- [What the task asks]: Copy the material below exactly, but only from the line with "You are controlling" onward, the final line included.
***
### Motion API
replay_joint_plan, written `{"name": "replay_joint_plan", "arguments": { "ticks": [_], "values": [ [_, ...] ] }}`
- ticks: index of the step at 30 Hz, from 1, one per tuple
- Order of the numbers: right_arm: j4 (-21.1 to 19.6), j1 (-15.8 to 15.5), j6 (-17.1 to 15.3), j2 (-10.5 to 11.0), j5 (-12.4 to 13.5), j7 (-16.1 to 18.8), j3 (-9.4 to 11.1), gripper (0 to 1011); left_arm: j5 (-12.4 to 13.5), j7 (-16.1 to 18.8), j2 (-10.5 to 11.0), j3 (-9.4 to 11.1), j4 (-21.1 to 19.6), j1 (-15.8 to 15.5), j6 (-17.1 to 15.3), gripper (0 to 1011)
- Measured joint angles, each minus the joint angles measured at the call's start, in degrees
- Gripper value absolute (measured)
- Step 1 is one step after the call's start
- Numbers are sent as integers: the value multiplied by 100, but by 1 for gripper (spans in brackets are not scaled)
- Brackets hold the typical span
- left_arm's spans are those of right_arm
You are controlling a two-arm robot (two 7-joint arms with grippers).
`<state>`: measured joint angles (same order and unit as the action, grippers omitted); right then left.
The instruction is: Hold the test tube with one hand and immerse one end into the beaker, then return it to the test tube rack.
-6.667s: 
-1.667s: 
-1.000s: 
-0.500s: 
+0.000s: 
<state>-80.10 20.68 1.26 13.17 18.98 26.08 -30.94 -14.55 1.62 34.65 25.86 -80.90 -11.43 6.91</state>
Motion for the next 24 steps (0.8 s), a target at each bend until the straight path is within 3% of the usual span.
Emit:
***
- [Finished exercise]:
You are controlling a two-arm robot (two 7-joint arms with grippers).
`<state>`: measured joint angles (same order and unit as the action, grippers omitted); right then left.
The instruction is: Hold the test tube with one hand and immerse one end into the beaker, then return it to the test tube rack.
-6.667s: 
-1.667s: 
-1.000s: 
-0.500s: 
+0.000s: 
<state>-80.10 20.68 1.26 13.17 18.98 26.08 -30.94 -14.55 1.62 34.65 25.86 -80.90 -11.43 6.91</state>
Motion for the next 24 steps (0.8 s), a target at each bend until the straight path is within 3% of the usual span.
Emit:

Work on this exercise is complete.